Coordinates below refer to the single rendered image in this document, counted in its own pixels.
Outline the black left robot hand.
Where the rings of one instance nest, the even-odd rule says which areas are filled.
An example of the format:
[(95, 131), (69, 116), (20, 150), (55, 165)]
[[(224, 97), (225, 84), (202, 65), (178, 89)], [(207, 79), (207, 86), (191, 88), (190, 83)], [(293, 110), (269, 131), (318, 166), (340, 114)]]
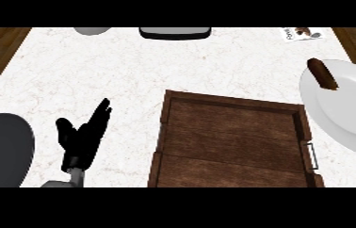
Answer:
[(105, 98), (95, 109), (89, 121), (80, 128), (76, 128), (72, 121), (66, 118), (57, 120), (60, 145), (64, 149), (61, 164), (64, 172), (70, 172), (72, 169), (86, 171), (91, 168), (107, 132), (111, 110), (110, 99)]

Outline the brown wooden tray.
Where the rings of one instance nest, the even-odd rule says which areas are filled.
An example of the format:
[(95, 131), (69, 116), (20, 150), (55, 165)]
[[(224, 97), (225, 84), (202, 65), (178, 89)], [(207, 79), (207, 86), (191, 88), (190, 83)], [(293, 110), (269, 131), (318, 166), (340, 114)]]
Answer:
[(169, 90), (150, 187), (323, 187), (305, 106)]

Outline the white plate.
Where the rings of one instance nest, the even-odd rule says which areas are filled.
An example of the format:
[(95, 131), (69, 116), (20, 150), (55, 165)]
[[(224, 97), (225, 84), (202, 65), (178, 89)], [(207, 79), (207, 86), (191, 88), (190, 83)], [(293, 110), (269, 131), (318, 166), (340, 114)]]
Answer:
[(337, 59), (327, 59), (324, 64), (339, 89), (323, 89), (309, 69), (305, 69), (299, 82), (300, 97), (324, 132), (356, 152), (356, 64)]

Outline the dark grey rounded object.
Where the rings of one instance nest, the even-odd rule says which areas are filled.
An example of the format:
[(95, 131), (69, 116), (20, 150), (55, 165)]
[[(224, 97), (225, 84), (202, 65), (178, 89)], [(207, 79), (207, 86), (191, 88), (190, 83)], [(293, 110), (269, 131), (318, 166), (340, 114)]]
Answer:
[(36, 136), (27, 121), (0, 113), (0, 187), (20, 187), (33, 164)]

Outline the grey round object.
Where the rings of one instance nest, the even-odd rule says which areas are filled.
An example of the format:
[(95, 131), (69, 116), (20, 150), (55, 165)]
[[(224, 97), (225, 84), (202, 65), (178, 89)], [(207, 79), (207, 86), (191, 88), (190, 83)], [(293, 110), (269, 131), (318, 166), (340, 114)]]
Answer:
[(104, 34), (108, 27), (76, 27), (76, 31), (86, 36), (95, 36)]

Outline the grey and black appliance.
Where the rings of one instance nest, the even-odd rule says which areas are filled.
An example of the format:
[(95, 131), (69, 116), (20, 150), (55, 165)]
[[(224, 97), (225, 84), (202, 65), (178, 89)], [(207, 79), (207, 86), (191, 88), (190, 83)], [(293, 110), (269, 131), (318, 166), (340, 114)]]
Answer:
[(200, 40), (210, 36), (210, 27), (141, 27), (141, 36), (145, 39), (185, 41)]

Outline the white printed packet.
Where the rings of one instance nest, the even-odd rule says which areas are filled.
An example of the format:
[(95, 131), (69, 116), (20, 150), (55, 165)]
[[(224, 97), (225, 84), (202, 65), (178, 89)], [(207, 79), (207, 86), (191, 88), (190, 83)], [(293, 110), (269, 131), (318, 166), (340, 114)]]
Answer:
[(320, 27), (281, 27), (280, 32), (287, 42), (320, 40), (326, 38)]

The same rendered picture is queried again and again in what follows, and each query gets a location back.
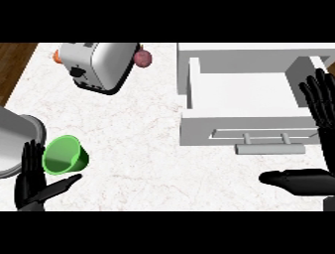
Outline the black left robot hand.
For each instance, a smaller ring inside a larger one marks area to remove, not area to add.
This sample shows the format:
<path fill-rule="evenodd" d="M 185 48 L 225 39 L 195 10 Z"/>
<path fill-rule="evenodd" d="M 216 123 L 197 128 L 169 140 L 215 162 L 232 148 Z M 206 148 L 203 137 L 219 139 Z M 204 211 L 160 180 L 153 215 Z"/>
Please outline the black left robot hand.
<path fill-rule="evenodd" d="M 43 146 L 34 141 L 26 142 L 21 153 L 21 171 L 14 184 L 14 204 L 20 208 L 31 202 L 40 204 L 65 192 L 73 183 L 82 178 L 80 174 L 46 184 L 45 173 L 42 169 Z"/>

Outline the green cup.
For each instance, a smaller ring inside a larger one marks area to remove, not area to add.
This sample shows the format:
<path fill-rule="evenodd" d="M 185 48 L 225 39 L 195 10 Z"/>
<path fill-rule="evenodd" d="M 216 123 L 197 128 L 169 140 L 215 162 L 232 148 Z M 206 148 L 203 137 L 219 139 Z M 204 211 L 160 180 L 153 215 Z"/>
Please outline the green cup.
<path fill-rule="evenodd" d="M 43 171 L 49 175 L 79 172 L 88 164 L 88 154 L 79 139 L 71 135 L 52 140 L 42 155 Z"/>

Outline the white drawer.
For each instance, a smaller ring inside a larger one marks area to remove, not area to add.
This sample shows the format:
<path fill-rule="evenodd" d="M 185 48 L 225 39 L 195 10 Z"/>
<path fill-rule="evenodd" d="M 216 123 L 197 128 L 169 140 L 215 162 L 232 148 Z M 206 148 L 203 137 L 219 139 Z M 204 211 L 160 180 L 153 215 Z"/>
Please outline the white drawer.
<path fill-rule="evenodd" d="M 284 72 L 203 73 L 188 60 L 186 108 L 179 144 L 223 146 L 318 142 L 316 127 L 297 83 L 324 68 L 318 57 L 299 57 Z"/>

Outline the grey pot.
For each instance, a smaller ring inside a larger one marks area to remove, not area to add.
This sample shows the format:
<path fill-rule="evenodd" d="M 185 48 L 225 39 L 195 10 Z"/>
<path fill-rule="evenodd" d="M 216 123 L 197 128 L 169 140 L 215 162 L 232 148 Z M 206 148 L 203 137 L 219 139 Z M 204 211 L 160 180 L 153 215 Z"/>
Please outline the grey pot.
<path fill-rule="evenodd" d="M 42 121 L 30 115 L 17 115 L 0 106 L 0 179 L 20 173 L 26 142 L 45 144 L 46 130 Z"/>

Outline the silver toaster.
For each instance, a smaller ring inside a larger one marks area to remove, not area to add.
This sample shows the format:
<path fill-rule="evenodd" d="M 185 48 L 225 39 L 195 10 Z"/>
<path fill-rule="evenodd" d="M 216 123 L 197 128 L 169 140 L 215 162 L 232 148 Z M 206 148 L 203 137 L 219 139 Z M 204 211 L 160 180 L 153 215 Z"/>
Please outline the silver toaster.
<path fill-rule="evenodd" d="M 62 43 L 60 58 L 74 85 L 113 95 L 133 65 L 138 43 Z"/>

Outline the reddish purple vegetable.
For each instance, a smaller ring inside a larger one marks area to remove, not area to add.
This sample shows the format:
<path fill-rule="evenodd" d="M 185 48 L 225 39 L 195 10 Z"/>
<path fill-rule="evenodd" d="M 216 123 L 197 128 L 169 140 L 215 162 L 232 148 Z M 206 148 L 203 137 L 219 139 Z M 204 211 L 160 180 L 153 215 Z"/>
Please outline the reddish purple vegetable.
<path fill-rule="evenodd" d="M 148 67 L 150 66 L 151 55 L 144 49 L 139 49 L 138 52 L 133 54 L 133 63 L 138 67 Z"/>

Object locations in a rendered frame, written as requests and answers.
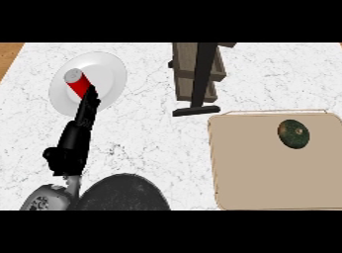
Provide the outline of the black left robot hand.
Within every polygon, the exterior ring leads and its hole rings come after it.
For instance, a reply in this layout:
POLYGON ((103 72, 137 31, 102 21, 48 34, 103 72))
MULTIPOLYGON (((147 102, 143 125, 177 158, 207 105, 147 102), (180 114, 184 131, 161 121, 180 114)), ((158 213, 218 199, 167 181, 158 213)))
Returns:
POLYGON ((48 147, 42 153, 54 176, 81 175, 99 103, 94 86, 90 85, 78 103, 73 120, 62 130, 56 147, 48 147))

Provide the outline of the beige tray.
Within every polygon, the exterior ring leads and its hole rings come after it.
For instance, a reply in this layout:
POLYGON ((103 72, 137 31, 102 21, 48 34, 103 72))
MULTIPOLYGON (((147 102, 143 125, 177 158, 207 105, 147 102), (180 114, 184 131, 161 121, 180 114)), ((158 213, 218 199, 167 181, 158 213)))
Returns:
POLYGON ((208 119, 214 200, 224 210, 342 209, 342 121, 323 112, 224 114, 208 119), (300 122, 309 142, 283 145, 300 122))

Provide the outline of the dark green squash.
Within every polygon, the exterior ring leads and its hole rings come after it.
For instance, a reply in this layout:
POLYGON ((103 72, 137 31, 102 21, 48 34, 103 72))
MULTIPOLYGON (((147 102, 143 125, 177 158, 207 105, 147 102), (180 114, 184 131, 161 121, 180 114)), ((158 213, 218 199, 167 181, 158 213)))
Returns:
POLYGON ((309 131, 295 120, 283 120, 277 126, 277 136, 282 144, 292 149, 301 149, 309 142, 309 131))

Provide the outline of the red can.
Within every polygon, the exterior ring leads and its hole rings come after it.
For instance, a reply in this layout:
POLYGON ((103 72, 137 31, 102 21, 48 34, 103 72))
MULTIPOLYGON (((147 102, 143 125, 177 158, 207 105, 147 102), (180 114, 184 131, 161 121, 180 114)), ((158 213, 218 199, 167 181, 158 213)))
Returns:
POLYGON ((78 98, 84 97, 85 92, 90 89, 90 81, 85 78, 82 71, 78 68, 72 68, 63 75, 63 82, 78 98))

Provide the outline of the dark grey round pan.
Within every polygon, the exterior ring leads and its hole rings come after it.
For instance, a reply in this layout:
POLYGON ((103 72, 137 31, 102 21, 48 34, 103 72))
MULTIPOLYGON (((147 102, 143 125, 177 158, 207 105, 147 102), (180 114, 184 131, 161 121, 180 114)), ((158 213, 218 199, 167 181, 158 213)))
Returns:
POLYGON ((170 205, 155 184, 136 174, 115 174, 84 191, 76 211, 168 211, 170 205))

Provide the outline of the white round plate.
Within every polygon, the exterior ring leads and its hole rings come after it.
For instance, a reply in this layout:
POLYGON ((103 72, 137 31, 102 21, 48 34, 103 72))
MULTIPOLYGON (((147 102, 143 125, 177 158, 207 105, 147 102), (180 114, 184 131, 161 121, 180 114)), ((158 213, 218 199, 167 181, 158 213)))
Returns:
POLYGON ((79 98, 63 81, 69 69, 76 68, 94 86, 100 112, 118 99, 127 81, 127 70, 121 59, 107 52, 88 52, 71 59, 59 68, 50 84, 48 97, 56 111, 73 116, 79 98))

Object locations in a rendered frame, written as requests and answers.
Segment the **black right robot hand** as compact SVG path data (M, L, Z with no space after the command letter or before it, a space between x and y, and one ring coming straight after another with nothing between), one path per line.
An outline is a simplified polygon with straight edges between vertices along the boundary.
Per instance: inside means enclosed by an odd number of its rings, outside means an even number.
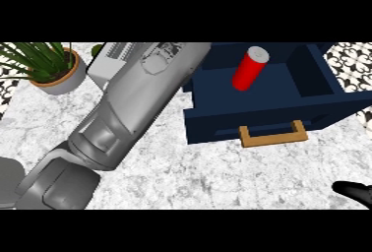
M366 186L361 183L349 181L335 181L330 189L372 210L372 185Z

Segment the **navy blue drawer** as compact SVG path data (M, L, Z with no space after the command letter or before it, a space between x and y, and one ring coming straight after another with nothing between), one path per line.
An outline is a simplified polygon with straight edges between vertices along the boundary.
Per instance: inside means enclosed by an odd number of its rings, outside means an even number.
M290 132L301 120L308 131L321 130L372 105L372 91L348 93L324 61L329 42L308 42L284 63L270 63L243 92L233 87L234 68L203 70L202 65L183 90L193 107L183 111L190 144L239 137L246 126L253 136Z

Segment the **red can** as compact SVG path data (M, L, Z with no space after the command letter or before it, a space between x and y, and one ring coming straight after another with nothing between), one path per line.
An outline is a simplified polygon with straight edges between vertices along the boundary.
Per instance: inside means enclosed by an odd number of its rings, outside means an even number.
M268 59L268 52L264 48L259 46L248 47L231 75L231 86L239 91L246 91L249 89Z

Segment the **navy blue cabinet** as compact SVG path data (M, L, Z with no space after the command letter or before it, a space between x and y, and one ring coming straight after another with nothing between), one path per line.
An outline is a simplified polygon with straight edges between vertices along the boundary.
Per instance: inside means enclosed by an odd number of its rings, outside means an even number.
M251 46L258 46L268 52L270 63L284 63L295 49L305 45L307 42L214 42L202 69L234 68Z

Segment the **white ridged appliance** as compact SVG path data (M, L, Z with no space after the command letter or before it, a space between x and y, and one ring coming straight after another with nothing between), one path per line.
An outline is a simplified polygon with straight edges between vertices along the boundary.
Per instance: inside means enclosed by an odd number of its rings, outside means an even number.
M118 71L143 46L141 42L106 42L87 67L87 76L100 89L104 89Z

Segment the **grey and terracotta plant pot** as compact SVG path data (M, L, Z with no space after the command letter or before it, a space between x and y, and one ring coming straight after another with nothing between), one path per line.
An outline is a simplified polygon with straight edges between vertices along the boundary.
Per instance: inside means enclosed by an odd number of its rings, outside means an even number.
M31 81L31 84L38 87L48 95L63 95L72 92L85 79L85 68L87 65L76 54L72 51L73 55L73 65L69 72L51 83L41 84L35 81Z

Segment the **grey rounded robot body part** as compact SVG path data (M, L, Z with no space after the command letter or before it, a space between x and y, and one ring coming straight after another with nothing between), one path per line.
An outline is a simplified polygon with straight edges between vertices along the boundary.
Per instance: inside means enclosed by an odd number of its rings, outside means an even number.
M16 193L25 178L22 164L11 158L0 157L0 209L11 209L20 198Z

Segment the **green leafy plant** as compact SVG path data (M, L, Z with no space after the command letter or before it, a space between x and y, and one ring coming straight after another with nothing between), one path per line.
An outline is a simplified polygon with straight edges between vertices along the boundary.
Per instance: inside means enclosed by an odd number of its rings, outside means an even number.
M0 42L0 66L16 71L14 79L50 84L78 64L72 48L59 42Z

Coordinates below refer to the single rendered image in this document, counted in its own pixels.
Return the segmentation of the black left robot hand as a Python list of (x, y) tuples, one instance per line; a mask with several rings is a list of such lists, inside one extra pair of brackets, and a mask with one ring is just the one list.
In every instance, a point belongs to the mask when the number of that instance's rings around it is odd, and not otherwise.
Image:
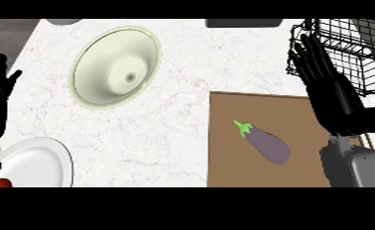
[(13, 91), (16, 80), (21, 74), (20, 70), (16, 70), (11, 75), (5, 74), (7, 70), (7, 57), (0, 54), (0, 137), (5, 131), (7, 122), (7, 100)]

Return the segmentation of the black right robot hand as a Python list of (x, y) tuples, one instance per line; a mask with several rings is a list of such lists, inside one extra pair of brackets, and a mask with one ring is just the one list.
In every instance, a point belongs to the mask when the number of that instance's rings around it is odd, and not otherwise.
[(370, 133), (365, 118), (373, 111), (364, 108), (351, 82), (332, 64), (314, 35), (301, 35), (301, 43), (287, 52), (298, 77), (305, 86), (311, 109), (320, 126), (332, 135), (352, 136)]

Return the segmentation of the purple eggplant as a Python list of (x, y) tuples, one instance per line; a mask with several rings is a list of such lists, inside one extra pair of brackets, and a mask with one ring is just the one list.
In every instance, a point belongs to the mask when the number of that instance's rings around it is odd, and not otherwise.
[(255, 147), (264, 158), (275, 165), (281, 165), (289, 158), (289, 147), (284, 141), (247, 122), (240, 123), (234, 120), (234, 124), (239, 128), (240, 136)]

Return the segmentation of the brown wooden tray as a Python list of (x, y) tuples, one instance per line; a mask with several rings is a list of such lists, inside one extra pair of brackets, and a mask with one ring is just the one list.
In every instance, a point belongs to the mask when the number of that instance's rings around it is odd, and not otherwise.
[(308, 99), (209, 95), (210, 186), (375, 187), (375, 150), (320, 127)]

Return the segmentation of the grey round object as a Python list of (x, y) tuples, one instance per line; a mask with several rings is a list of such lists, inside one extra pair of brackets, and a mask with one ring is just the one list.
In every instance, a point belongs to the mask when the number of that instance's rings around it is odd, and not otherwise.
[(47, 21), (57, 26), (66, 26), (76, 23), (81, 19), (47, 19)]

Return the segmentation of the white plate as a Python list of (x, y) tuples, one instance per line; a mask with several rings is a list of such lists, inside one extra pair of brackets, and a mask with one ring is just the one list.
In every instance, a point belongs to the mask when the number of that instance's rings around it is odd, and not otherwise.
[(66, 146), (47, 137), (35, 137), (0, 153), (0, 178), (13, 187), (70, 187), (73, 160)]

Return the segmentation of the dark grey flat appliance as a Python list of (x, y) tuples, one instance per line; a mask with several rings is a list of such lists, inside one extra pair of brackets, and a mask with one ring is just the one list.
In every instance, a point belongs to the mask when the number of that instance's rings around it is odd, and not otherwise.
[(208, 28), (272, 28), (281, 19), (206, 19)]

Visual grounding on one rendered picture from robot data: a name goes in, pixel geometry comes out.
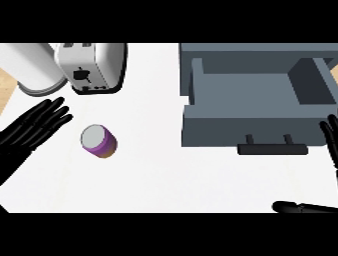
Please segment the grey drawer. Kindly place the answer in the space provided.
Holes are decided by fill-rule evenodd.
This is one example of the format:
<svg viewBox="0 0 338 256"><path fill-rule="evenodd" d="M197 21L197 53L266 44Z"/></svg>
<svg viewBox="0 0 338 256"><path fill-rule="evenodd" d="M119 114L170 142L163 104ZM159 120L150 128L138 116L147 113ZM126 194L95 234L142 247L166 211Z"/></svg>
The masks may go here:
<svg viewBox="0 0 338 256"><path fill-rule="evenodd" d="M252 138L321 146L318 123L338 112L338 84L320 58L297 60L284 73L207 74L191 60L190 104L184 106L181 145L235 146Z"/></svg>

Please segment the purple can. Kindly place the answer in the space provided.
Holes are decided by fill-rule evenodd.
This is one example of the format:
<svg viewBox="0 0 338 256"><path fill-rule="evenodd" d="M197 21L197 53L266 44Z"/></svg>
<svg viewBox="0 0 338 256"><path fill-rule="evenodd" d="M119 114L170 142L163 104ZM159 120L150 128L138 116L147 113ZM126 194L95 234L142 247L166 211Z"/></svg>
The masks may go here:
<svg viewBox="0 0 338 256"><path fill-rule="evenodd" d="M107 128L92 124L80 133L80 145L94 156L107 158L116 151L117 141Z"/></svg>

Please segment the grey cabinet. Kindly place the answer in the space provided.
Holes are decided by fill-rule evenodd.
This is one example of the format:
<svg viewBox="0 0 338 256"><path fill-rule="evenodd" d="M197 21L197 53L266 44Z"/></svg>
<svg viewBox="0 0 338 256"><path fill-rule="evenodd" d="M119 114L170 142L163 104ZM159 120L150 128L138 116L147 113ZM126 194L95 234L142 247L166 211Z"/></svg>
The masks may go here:
<svg viewBox="0 0 338 256"><path fill-rule="evenodd" d="M338 43L179 43L179 95L188 95L191 60L200 59L206 74L287 73L297 60L320 58L338 65Z"/></svg>

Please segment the white cylindrical appliance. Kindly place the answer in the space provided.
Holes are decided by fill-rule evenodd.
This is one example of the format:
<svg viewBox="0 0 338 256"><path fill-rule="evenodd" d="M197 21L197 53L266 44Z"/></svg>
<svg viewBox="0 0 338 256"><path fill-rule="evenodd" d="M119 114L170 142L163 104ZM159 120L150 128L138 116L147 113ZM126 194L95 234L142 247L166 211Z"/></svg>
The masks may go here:
<svg viewBox="0 0 338 256"><path fill-rule="evenodd" d="M52 94L67 83L48 43L0 43L0 68L33 97Z"/></svg>

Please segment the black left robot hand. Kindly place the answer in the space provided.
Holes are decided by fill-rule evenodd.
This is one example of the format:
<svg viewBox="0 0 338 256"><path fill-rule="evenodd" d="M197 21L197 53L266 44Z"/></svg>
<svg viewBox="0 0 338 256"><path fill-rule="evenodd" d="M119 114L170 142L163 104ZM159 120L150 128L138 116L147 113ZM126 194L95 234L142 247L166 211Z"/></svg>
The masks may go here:
<svg viewBox="0 0 338 256"><path fill-rule="evenodd" d="M71 120L64 98L45 99L0 131L0 186L8 180L35 149ZM0 205L0 214L6 210Z"/></svg>

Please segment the white toaster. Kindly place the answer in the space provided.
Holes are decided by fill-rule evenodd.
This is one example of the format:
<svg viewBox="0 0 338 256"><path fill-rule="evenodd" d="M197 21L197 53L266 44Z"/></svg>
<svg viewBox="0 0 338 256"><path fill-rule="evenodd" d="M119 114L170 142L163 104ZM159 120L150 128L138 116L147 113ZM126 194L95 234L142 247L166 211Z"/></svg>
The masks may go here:
<svg viewBox="0 0 338 256"><path fill-rule="evenodd" d="M122 88L125 43L60 43L54 61L77 95L113 94Z"/></svg>

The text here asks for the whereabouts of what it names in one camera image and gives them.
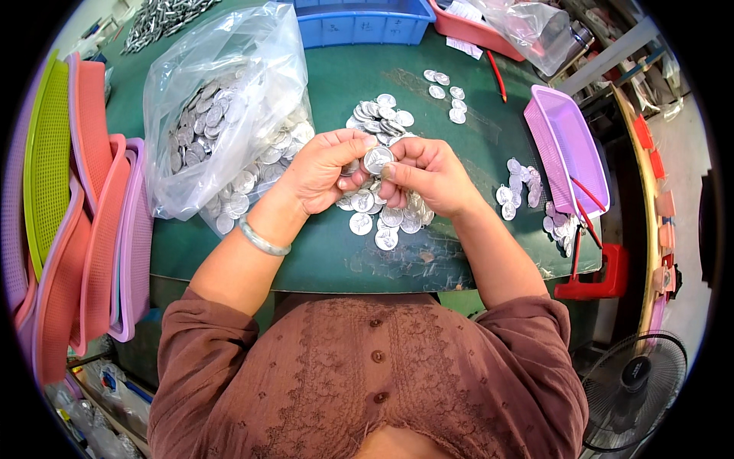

════════

> Your task:
Copy, from the lines above, each one that holds "command".

> Task result:
Segment the **black right robot hand** as compact SVG path data (M, L, Z with no space after the command letter or before it, a space between x and y, and one ring coming straight after another with nothing between), one path per line.
Segment the **navy blue drawer** as compact SVG path data (M, L, Z with no space after the command letter or before it, a space between x and y, and one ring coming straight after another with nothing between), one path per line.
Segment the **red can** as compact SVG path data (M, L, Z with no space after the command letter or before it, a space between x and y, and one ring coming straight after another with nothing between), one path per line.
Segment the **navy blue cabinet** as compact SVG path data (M, L, Z with no space after the command letter or before it, a space between x and y, and one ring coming straight after another with nothing between), one path per line.
Segment the **white ridged appliance** as compact SVG path data (M, L, Z with no space after the command letter or before it, a space between x and y, and one ring coming straight after another with nothing between), one path per line.
Segment the **grey and terracotta plant pot** as compact SVG path data (M, L, Z with no space after the command letter or before it, a space between x and y, and one ring coming straight after another with nothing between), one path per line.
Segment the **grey rounded robot body part** as compact SVG path data (M, L, Z with no space after the command letter or before it, a space between x and y, and one ring coming straight after another with nothing between), one path per line.
Segment the **green leafy plant** as compact SVG path data (M, L, Z with no space after the command letter or before it, a space between x and y, and one ring coming straight after another with nothing between), one path per line.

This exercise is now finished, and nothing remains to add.